|

Wawancara Eksklusif Bersama Prof. Dr. Ibrahim, MA “Refleksi 79 Tahun Kemerdekaan Indonesia dalam Perspektif Sosial dan Kemanusiaan”

Pontianak, (fuad.iainptk.ac.id) – Dalam rangka memperingati 79 tahun kemerdekaan Indonesia, kami berkesempatan melakukan wawancara eksklusif dengan Prof. Dr. Ibrahim, MA., seorang dosen Fakultas Ushuluddin, Adab, dan Dakwah (FUAD) di IAIN Pontianak, sekaligus Ketua Forum Kerukunan Umat Beragama (FKUB) Kalimantan Barat. Dalam wawancara ini, beliau memberikan pandangan mendalam tentang makna kemerdekaan yang sebenarnya dan refleksi kondisi sosial dan kemanusiaan di Indonesia.

Menurut Prof. Ibrahim, setelah 79 tahun merdeka, Indonesia masih belum sepenuhnya mencapai kemerdekaan yang hakiki, terutama dalam aspek sosial dan kemanusiaan. Beliau menjelaskan bahwa kemerdekaan sejati adalah kemampuan untuk mengelola diri secara bebas dari segala bentuk belenggu. “Jika konsep kemerdekaan itu adalah kemampuan kita mengelola diri dengan bebas baik kebebasan diri dari segala belenggu maka hakikat kemerdekaan sesungguhnya adalah kebebasan dari belenggu kemiskinan, keterbelakangan, dan kebodohan,” tegasnya.

Namun, dalam aspek tersebut, Prof. Ibrahim menyatakan bahwa Indonesia masih berada dalam “tanda kutip” belum merdeka. “Proses menuju kemerdekaan yang sebenarnya sudah kita lalui selama 79 tahun, kita terus berupaya mengisi kemerdekaan itu dan berjuang untuk bebas dari berbagai belenggu. Namun, perjuangan ini belum final,” ujarnya.

Prof. Ibrahim menekankan pentingnya mengisi nikmat kemerdekaan dengan membangun semua sisi kehidupan bangsa, terutama kesejahteraan dalam segala aspek kehidupan. “Ini adalah pekerjaan rumah kita bersama. Semua komponen bangsa harus bisa memikirkan dan mewujudkannya,” imbuhnya.

Beliau juga menyampaikan keprihatinannya terhadap beberapa aspek yang menunjukkan bahwa kita belum sepenuhnya merdeka secara signifikan. Meski ada kemajuan dalam infrastruktur, Prof. Ibrahim melihat bahwa kesejahteraan belum merata di seluruh lapisan masyarakat. “Kebijakan pemerintah harus mendukung proses mewujudkan keadilan bagi bangsa. Salah satu hal yang perlu diperhatikan adalah regulasi yang memastikan kesejahteraan merata, termasuk dalam penguasaan lahan untuk rakyat,” jelasnya.

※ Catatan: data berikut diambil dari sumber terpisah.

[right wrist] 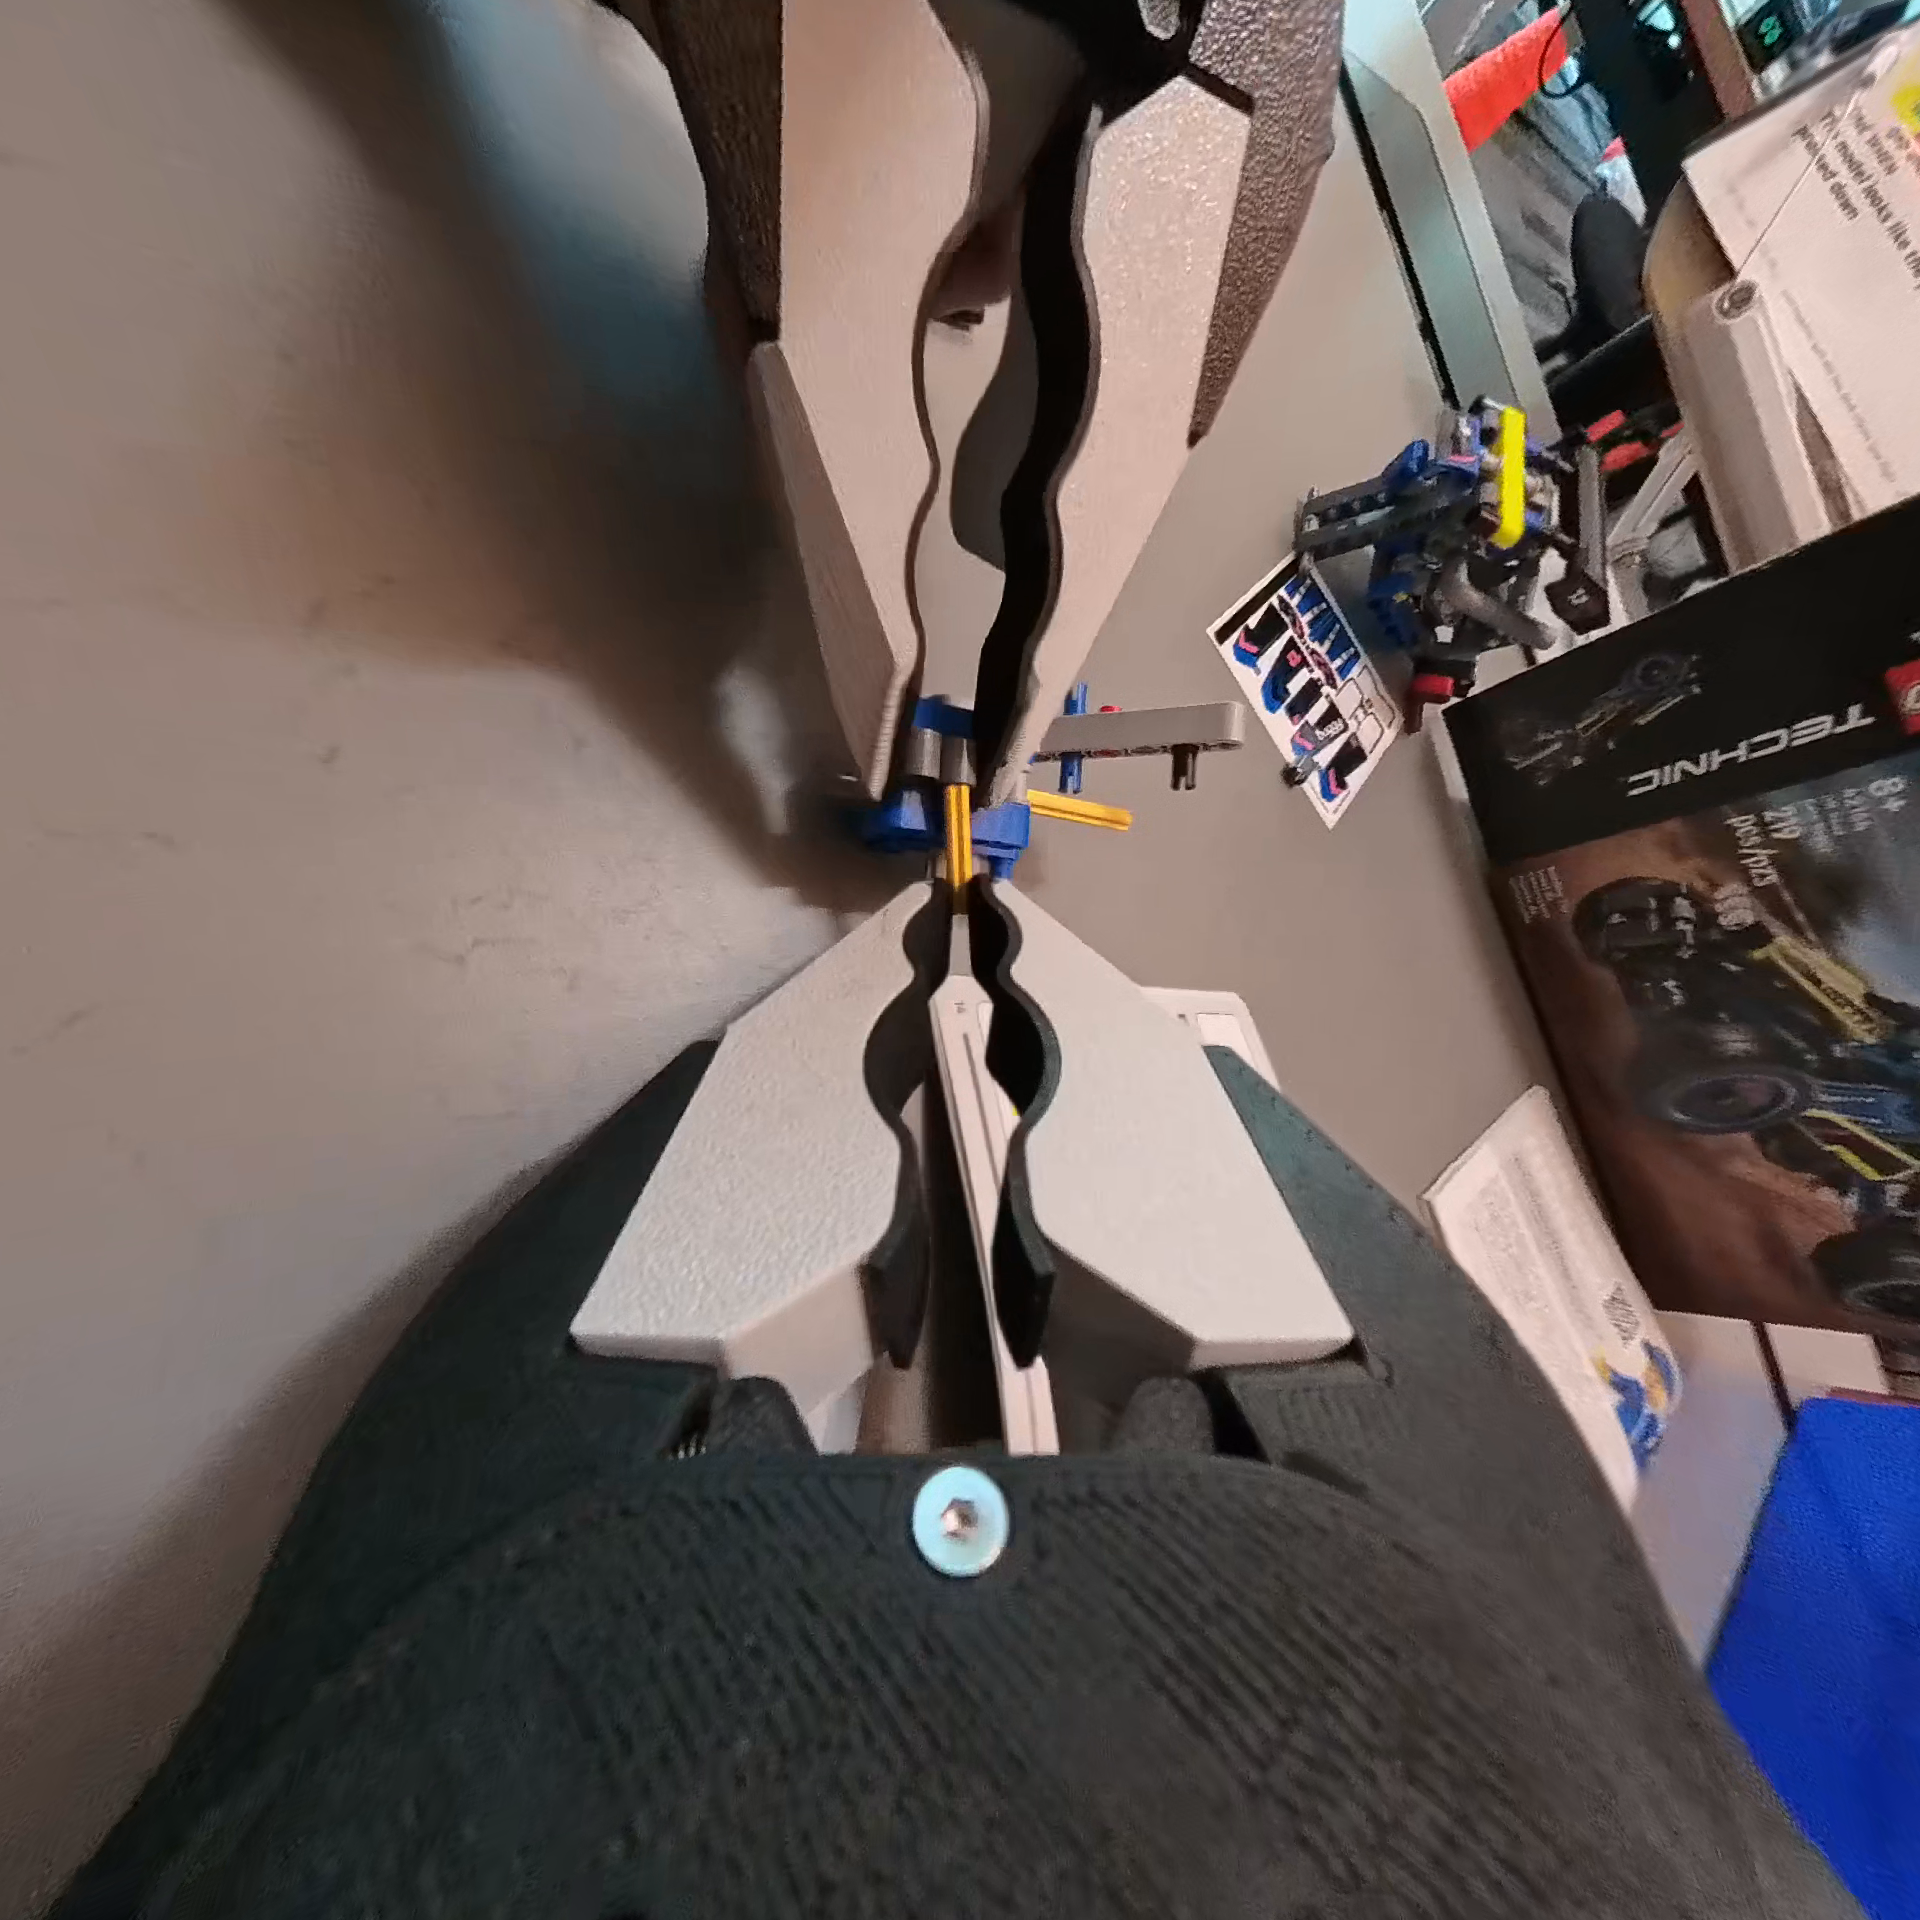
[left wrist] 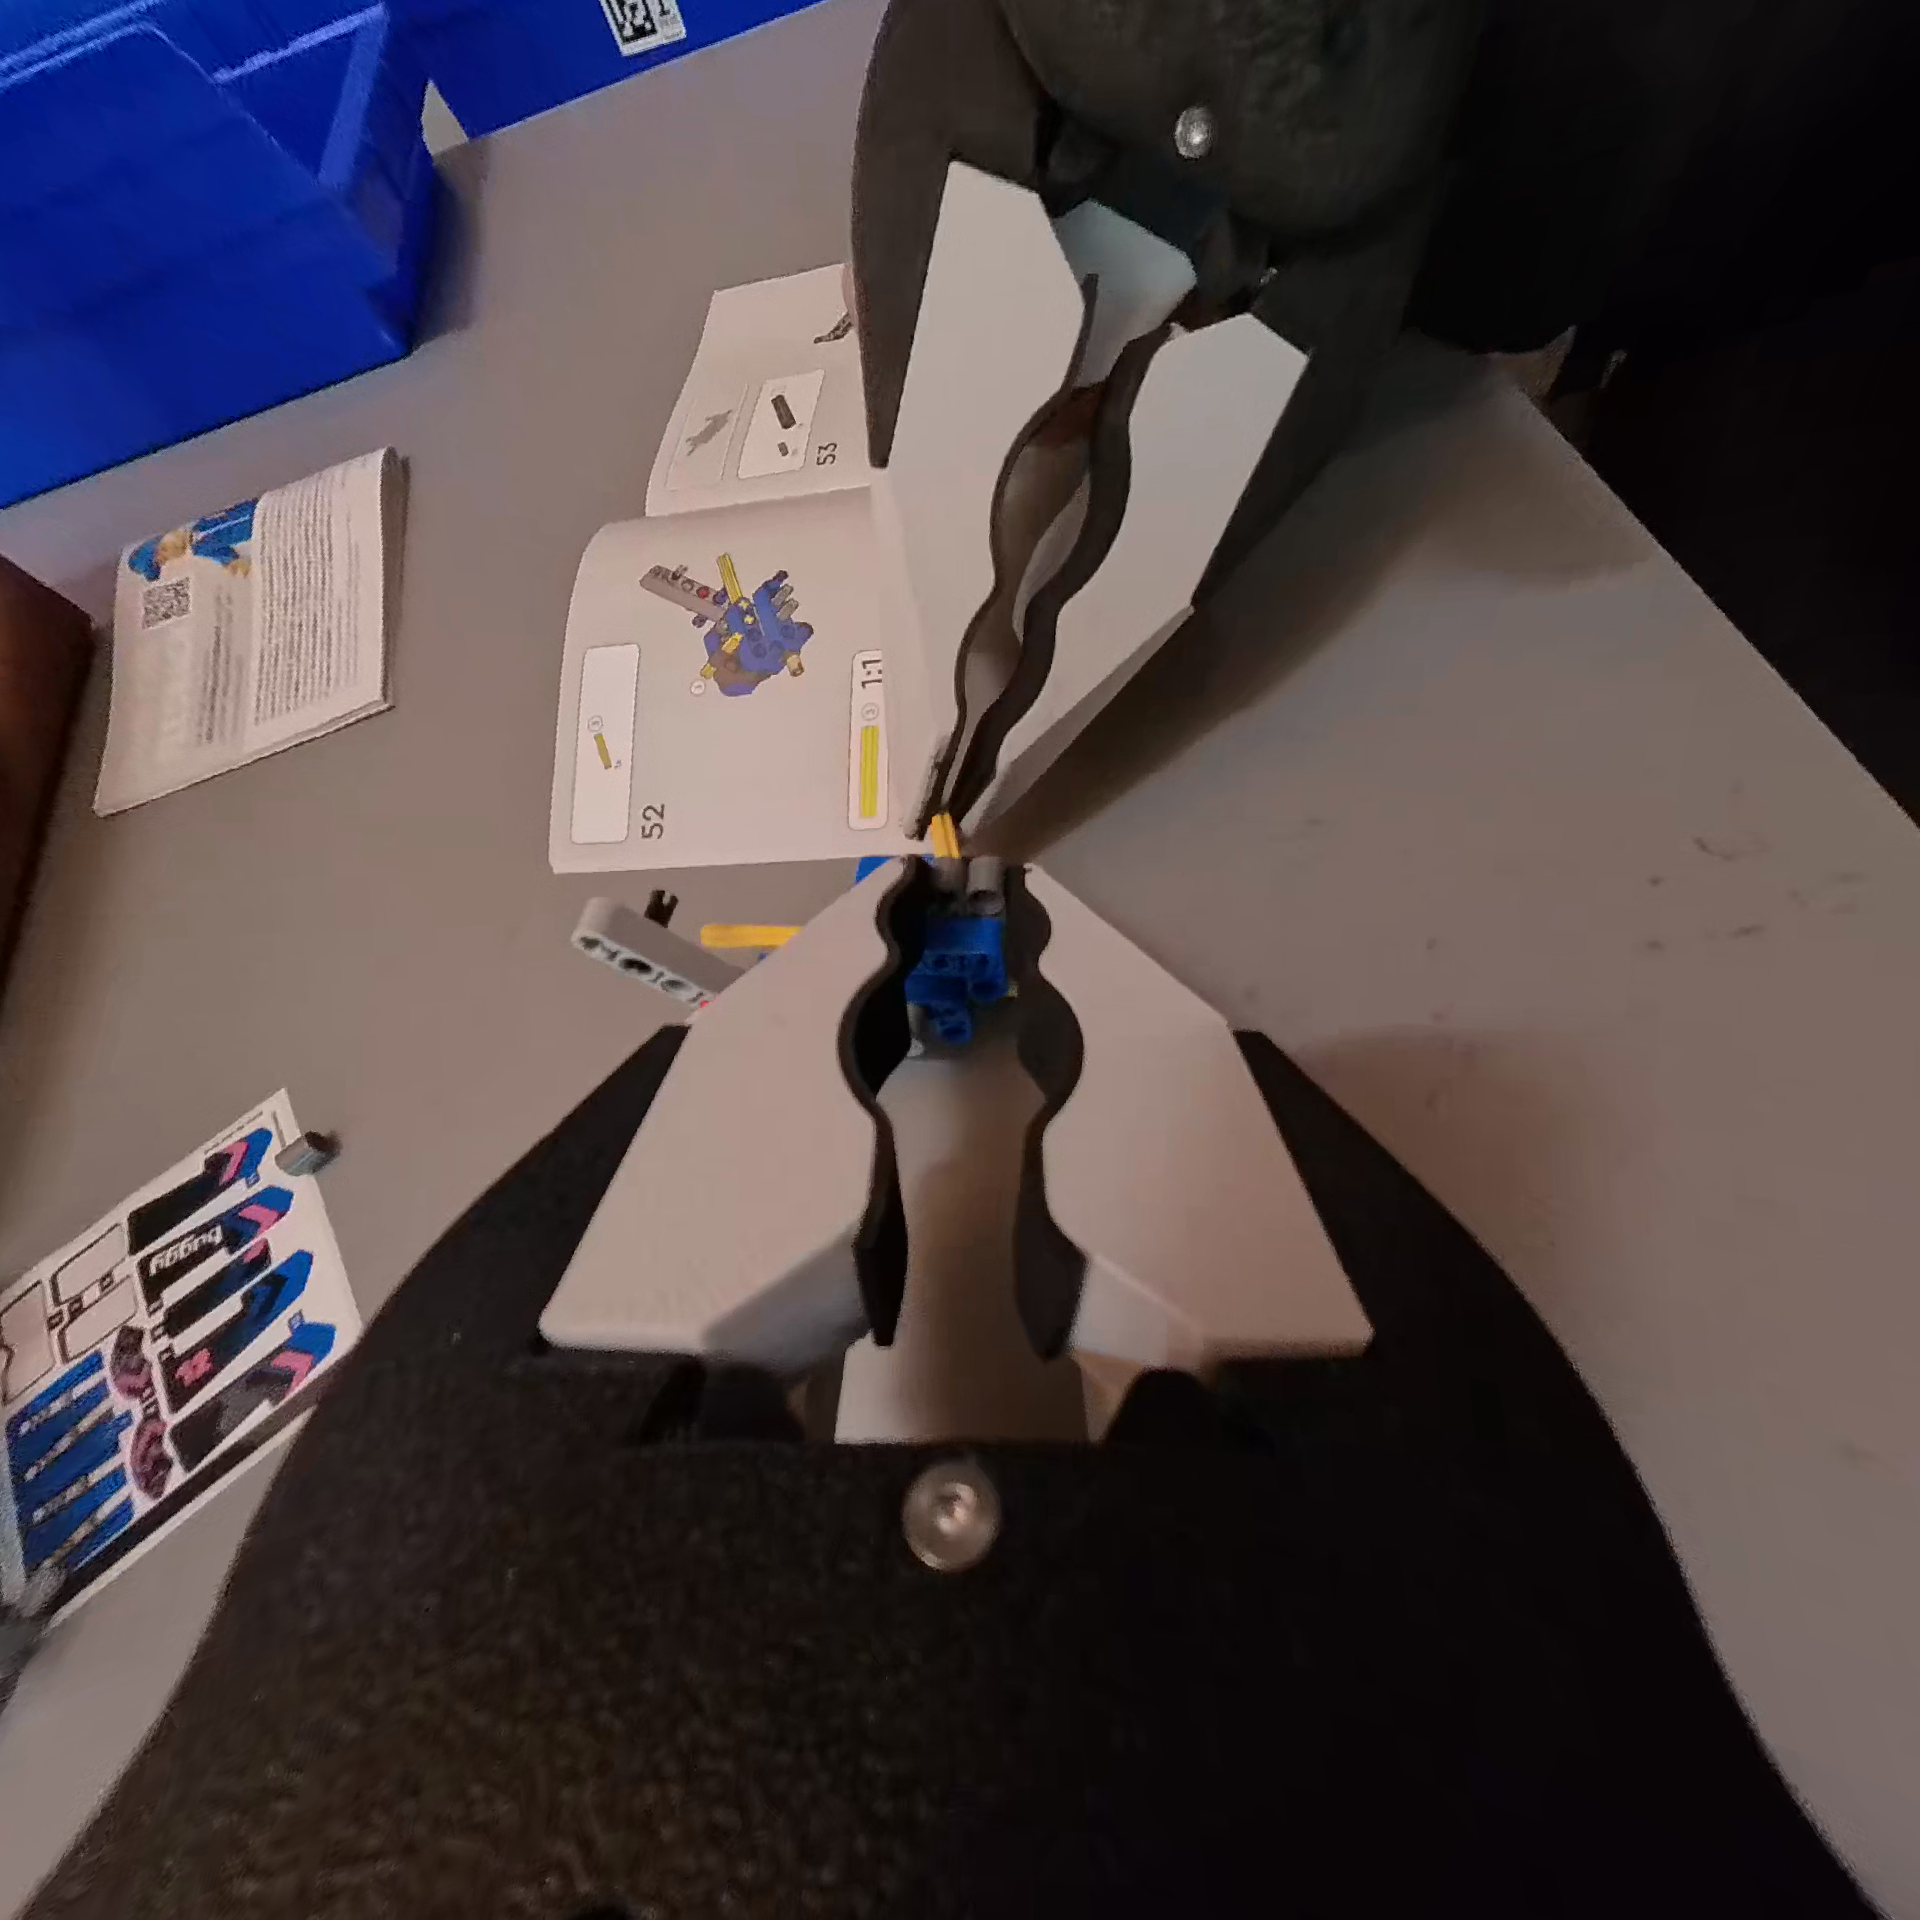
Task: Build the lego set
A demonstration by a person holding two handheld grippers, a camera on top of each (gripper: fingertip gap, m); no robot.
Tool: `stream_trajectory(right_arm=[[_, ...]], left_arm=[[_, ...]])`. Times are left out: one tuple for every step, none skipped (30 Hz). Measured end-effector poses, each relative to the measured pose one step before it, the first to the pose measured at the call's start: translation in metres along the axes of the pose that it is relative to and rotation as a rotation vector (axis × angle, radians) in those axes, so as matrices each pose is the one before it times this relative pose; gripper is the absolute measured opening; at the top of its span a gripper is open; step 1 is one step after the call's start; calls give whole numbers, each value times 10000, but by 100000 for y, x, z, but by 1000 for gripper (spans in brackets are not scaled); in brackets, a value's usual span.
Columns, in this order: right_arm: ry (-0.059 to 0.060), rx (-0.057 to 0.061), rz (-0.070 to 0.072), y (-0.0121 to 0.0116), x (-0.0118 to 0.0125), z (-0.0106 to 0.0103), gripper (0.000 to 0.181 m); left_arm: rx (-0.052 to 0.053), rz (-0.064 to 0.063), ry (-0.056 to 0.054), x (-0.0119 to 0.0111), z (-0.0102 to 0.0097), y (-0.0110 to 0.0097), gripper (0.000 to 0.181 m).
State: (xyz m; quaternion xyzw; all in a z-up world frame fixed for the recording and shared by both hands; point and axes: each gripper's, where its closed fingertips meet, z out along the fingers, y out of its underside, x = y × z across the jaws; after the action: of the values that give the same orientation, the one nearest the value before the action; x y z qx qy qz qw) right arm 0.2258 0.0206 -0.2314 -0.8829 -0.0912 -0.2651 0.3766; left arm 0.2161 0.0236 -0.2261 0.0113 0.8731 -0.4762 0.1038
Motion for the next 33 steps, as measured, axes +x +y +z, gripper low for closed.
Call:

Dalam wawancara tersebut, Prof. Ibrahim juga menanggapi isu yang tengah hangat diperbincangkan, yaitu tentang anggota Paskibraka yang harus melepaskan hijab saat pengukuhan dengan alasan kebinekaan. Menurutnya, kebijakan ini adalah sebuah kekeliruan dalam memahami Bhinneka Tunggal Ika. “Bhinneka Tunggal Ika itu adalah satu kesatuan, dan kesatuan tersebut terdiri dari berbagai kebinekaan. Bagaimana bisa bersatu kalau yang diajak cuma satu? Polemik ini harus diselesaikan dengan bijaksana, tanpa cacian, hujatan, atau tindakan anarkis,” ungkapnya.

Menutup wawancara, Prof. Ibrahim menyampaikan pesan khusus bagi civitas akademika IAIN Pontianak. Menurutnya, mengisi kemerdekaan bukan hanya tugas pemerintah, tetapi juga tanggung jawab bersama, termasuk dalam memajukan kampus. “Kampus kita masih memerlukan banyak hal dan partisipasi kita untuk memajukan IAIN Pontianak adalah bukti dari mengisi kemerdekaan. Ini adalah tanggung jawab kita bersama,” pungkasnya.